- ASSIGNED TASK
The data is to be transcribed in full, with nothing missed.

- MATERIALS PROVIDED
:::::

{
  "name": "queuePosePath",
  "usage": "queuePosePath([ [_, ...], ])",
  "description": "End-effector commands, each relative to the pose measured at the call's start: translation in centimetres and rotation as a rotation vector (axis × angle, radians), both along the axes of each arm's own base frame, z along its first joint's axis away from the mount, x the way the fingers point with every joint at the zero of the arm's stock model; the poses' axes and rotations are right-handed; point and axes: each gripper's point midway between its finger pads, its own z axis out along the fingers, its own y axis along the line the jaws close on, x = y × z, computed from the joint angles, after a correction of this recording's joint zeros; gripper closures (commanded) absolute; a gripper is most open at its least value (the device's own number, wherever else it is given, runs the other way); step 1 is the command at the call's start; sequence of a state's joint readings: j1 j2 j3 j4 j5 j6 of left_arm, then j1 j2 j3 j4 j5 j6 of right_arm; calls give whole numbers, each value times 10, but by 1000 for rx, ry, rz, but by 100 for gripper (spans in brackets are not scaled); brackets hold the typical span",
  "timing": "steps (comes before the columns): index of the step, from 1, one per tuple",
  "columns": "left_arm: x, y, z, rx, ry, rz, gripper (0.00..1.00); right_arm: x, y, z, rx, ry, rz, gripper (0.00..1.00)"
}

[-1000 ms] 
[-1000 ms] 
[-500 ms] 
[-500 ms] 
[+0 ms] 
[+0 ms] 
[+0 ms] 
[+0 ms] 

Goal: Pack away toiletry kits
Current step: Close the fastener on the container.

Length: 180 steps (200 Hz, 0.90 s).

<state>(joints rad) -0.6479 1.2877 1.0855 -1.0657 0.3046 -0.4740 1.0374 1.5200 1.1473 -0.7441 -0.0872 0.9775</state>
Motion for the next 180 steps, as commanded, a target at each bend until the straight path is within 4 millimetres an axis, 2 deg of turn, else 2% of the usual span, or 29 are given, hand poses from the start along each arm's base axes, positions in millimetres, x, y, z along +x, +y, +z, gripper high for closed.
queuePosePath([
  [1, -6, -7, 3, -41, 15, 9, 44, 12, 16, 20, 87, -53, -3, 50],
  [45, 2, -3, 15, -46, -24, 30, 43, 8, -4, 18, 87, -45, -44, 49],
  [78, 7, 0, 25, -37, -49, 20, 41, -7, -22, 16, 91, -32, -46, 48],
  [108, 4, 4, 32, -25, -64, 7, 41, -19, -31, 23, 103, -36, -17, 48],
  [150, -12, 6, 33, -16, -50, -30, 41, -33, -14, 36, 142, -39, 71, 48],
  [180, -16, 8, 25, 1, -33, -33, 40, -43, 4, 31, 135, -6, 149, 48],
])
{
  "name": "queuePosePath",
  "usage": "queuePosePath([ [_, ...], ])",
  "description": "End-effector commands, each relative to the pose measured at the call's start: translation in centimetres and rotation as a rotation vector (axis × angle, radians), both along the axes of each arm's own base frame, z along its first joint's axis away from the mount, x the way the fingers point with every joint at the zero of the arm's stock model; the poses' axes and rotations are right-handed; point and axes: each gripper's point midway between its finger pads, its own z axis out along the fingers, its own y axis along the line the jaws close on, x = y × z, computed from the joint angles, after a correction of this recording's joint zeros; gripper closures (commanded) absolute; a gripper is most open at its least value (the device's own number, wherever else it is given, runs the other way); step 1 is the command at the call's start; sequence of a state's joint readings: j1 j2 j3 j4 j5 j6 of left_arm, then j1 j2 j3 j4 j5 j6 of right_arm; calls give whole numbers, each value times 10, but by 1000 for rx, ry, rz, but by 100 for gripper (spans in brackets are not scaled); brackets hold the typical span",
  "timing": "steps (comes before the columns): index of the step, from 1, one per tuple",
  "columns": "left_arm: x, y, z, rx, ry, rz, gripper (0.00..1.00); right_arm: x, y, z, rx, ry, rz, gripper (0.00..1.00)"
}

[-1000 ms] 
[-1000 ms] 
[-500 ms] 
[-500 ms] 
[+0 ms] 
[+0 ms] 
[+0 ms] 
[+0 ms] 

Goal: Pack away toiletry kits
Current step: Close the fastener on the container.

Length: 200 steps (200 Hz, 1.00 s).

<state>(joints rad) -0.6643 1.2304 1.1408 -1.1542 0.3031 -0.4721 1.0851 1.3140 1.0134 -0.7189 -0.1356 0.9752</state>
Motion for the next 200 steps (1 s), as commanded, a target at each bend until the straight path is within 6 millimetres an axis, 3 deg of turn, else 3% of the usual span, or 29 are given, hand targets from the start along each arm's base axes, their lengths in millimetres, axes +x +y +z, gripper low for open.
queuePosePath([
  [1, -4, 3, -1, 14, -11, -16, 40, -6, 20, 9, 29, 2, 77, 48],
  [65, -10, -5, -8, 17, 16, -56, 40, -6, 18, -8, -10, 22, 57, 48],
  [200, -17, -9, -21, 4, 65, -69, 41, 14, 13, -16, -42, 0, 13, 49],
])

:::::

- SOLUTION TO THE EXERCISE
{
  "name": "queuePosePath",
  "usage": "queuePosePath([ [_, ...], ])",
  "description": "End-effector commands, each relative to the pose measured at the call's start: translation in centimetres and rotation as a rotation vector (axis × angle, radians), both along the axes of each arm's own base frame, z along its first joint's axis away from the mount, x the way the fingers point with every joint at the zero of the arm's stock model; the poses' axes and rotations are right-handed; point and axes: each gripper's point midway between its finger pads, its own z axis out along the fingers, its own y axis along the line the jaws close on, x = y × z, computed from the joint angles, after a correction of this recording's joint zeros; gripper closures (commanded) absolute; a gripper is most open at its least value (the device's own number, wherever else it is given, runs the other way); step 1 is the command at the call's start; sequence of a state's joint readings: j1 j2 j3 j4 j5 j6 of left_arm, then j1 j2 j3 j4 j5 j6 of right_arm; calls give whole numbers, each value times 10, but by 1000 for rx, ry, rz, but by 100 for gripper (spans in brackets are not scaled); brackets hold the typical span",
  "timing": "steps (comes before the columns): index of the step, from 1, one per tuple",
  "columns": "left_arm: x, y, z, rx, ry, rz, gripper (0.00..1.00); right_arm: x, y, z, rx, ry, rz, gripper (0.00..1.00)"
}

[-1000 ms] 
[-1000 ms] 
[-500 ms] 
[-500 ms] 
[+0 ms] 
[+0 ms] 
[+0 ms] 
[+0 ms] 

Goal: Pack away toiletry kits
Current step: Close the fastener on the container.

Length: 180 steps (200 Hz, 0.90 s).

<state>(joints rad) -0.6479 1.2877 1.0855 -1.0657 0.3046 -0.4740 1.0374 1.5200 1.1473 -0.7441 -0.0872 0.9775</state>
Motion for the next 180 steps, as commanded, a target at each bend until the straight path is within 4 millimetres an axis, 2 deg of turn, else 2% of the usual span, or 29 are given, hand poses from the start along each arm's base axes, positions in millimetres, x, y, z along +x, +y, +z, gripper high for closed.
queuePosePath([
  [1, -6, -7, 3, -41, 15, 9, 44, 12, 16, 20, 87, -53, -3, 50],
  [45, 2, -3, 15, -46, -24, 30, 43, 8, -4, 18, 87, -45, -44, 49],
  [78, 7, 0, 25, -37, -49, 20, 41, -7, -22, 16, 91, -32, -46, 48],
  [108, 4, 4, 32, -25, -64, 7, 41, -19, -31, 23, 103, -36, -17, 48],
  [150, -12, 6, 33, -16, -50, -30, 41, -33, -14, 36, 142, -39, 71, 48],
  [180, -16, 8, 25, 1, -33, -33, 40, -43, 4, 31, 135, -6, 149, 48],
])
{
  "name": "queuePosePath",
  "usage": "queuePosePath([ [_, ...], ])",
  "description": "End-effector commands, each relative to the pose measured at the call's start: translation in centimetres and rotation as a rotation vector (axis × angle, radians), both along the axes of each arm's own base frame, z along its first joint's axis away from the mount, x the way the fingers point with every joint at the zero of the arm's stock model; the poses' axes and rotations are right-handed; point and axes: each gripper's point midway between its finger pads, its own z axis out along the fingers, its own y axis along the line the jaws close on, x = y × z, computed from the joint angles, after a correction of this recording's joint zeros; gripper closures (commanded) absolute; a gripper is most open at its least value (the device's own number, wherever else it is given, runs the other way); step 1 is the command at the call's start; sequence of a state's joint readings: j1 j2 j3 j4 j5 j6 of left_arm, then j1 j2 j3 j4 j5 j6 of right_arm; calls give whole numbers, each value times 10, but by 1000 for rx, ry, rz, but by 100 for gripper (spans in brackets are not scaled); brackets hold the typical span",
  "timing": "steps (comes before the columns): index of the step, from 1, one per tuple",
  "columns": "left_arm: x, y, z, rx, ry, rz, gripper (0.00..1.00); right_arm: x, y, z, rx, ry, rz, gripper (0.00..1.00)"
}

[-1000 ms] 
[-1000 ms] 
[-500 ms] 
[-500 ms] 
[+0 ms] 
[+0 ms] 
[+0 ms] 
[+0 ms] 

Goal: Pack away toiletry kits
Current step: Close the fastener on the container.

Length: 200 steps (200 Hz, 1.00 s).

<state>(joints rad) -0.6643 1.2304 1.1408 -1.1542 0.3031 -0.4721 1.0851 1.3140 1.0134 -0.7189 -0.1356 0.9752</state>
Motion for the next 200 steps (1 s), as commanded, a target at each bend until the straight path is within 6 millimetres an axis, 3 deg of turn, else 3% of the usual span, or 29 are given, hand targets from the start along each arm's base axes, their lengths in millimetres, axes +x +y +z, gripper low for open.
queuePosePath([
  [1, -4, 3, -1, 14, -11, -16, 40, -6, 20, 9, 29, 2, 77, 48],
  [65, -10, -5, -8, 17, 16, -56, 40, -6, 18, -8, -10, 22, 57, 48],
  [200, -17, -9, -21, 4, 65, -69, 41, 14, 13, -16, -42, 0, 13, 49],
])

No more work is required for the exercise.